■ Exercise instructions: Search each line below for "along", then return the lines where it appears.
_ _ _ _ _ _ _
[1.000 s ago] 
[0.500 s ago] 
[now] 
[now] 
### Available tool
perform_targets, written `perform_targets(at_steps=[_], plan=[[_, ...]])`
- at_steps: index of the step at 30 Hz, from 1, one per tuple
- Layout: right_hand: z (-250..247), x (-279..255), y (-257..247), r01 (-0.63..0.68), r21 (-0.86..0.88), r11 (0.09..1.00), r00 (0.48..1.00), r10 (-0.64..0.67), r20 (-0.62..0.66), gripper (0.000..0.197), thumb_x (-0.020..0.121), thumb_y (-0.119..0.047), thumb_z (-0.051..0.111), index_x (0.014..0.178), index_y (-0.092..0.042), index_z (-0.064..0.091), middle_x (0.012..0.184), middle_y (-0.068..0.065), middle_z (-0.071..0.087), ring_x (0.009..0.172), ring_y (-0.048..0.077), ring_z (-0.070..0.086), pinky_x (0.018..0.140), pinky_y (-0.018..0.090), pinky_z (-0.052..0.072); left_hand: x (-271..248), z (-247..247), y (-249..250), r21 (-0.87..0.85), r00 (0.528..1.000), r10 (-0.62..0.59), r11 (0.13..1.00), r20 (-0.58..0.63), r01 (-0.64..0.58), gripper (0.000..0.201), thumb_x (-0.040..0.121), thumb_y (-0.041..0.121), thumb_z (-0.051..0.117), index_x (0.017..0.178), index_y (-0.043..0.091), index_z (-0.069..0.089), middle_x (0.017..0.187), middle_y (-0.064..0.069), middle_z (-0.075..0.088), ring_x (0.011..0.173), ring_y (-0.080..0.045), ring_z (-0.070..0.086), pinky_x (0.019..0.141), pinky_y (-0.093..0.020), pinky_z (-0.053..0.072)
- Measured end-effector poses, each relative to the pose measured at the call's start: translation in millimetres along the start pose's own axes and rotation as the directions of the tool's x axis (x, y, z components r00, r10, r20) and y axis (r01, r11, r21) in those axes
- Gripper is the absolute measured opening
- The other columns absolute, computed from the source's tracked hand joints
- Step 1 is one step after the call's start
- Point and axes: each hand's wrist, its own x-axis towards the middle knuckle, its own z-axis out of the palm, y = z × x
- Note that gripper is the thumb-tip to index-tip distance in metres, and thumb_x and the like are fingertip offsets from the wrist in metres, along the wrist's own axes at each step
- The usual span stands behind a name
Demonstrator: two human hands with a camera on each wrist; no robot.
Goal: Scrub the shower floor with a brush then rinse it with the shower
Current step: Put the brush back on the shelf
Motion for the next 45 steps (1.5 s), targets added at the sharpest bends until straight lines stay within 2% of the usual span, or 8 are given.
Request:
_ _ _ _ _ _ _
■ Expected answer:
- Measured end-effector poses, each relative to the pose measured at the call's start: translation in millimetres along the start pose's own axes and rotation as the directions of the tool's x axis (x, y, z components r00, r10, r20) and y axis (r01, r11, r21) in those axes
- Note that gripper is the thumb-tip to index-tip distance in metres, and thumb_x and the like are fingertip offsets from the wrist in metres, along the wrist's own axes at each step

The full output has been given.